Dialectal Speech Recognition and Translation of Swiss German Speech to Standard German Text: Microsoft's Submission to SwissText 2021
This work addresses the problem of dialectal speech recognition and translation for Swiss German speakers, enabling better communication and accessibility, but it is incremental as it builds on existing hybrid ASR methods.
The paper tackled the problem of recognizing and translating Swiss German speech to Standard German text, a challenging task due to significant dialectal differences and lack of a standardized script, achieving 46.04% BLEU on a blind test set and outperforming the second-best competitor by 12% relative margin.
This paper describes the winning approach in the Shared Task 3 at SwissText 2021 on Swiss German Speech to Standard German Text, a public competition on dialect recognition and translation.

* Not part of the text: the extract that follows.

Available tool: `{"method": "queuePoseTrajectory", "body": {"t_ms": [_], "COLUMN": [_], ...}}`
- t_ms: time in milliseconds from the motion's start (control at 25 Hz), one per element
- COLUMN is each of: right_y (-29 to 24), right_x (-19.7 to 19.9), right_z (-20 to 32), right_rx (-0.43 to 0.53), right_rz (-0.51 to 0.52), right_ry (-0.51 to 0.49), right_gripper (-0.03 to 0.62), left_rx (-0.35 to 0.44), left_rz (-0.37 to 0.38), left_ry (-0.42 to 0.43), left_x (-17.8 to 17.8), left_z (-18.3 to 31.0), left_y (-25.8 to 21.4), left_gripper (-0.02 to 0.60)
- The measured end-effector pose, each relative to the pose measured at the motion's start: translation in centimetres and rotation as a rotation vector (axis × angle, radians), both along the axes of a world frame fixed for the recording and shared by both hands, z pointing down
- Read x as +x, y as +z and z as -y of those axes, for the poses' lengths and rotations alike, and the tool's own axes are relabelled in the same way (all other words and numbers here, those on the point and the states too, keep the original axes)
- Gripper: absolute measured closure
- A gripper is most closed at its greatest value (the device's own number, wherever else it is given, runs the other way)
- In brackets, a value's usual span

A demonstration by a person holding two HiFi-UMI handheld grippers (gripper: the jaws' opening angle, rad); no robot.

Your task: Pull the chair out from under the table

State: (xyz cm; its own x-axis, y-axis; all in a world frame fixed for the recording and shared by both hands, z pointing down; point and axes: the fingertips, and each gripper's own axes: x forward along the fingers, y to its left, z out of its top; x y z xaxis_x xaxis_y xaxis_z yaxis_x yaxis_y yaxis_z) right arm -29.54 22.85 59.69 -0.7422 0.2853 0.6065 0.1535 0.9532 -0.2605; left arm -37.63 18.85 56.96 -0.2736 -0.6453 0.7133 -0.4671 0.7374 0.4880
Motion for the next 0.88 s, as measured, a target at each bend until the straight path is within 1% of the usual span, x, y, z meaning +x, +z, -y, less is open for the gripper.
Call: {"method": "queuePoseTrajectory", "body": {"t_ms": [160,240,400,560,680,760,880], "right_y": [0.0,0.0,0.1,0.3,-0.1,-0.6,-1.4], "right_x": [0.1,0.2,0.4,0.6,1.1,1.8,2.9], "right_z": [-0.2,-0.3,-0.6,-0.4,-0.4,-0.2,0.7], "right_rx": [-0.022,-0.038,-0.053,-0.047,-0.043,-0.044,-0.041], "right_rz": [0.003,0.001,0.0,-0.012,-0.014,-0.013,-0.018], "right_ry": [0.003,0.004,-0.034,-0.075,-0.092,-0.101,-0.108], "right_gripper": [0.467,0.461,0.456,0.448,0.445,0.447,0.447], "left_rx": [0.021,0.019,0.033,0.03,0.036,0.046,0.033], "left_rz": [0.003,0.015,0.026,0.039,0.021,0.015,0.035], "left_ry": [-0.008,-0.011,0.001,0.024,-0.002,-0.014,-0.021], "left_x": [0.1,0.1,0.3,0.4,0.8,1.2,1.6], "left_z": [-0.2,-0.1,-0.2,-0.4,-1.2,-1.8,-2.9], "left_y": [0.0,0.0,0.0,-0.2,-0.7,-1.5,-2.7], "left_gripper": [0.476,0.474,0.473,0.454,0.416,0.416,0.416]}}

Swiss German refers to the multitude of Alemannic dialects spoken in the German-speaking parts of Switzerland. Swiss German differs significantly from standard German in pronunciation, word inventory and grammar. It is mostly incomprehensible to native German speakers. Moreover, it lacks a standardized written script. To solve the challenging task, we propose a hybrid automatic speech recognition system with a lexicon that incorporates translations, a 1st pass language model that deals with Swiss German particularities, a transfer-learned acoustic model and a strong neural language model for 2nd pass rescoring. Our submission reaches 46.04% BLEU on a blind conversational test set and outperforms the second best competitor by a 12% relative margin.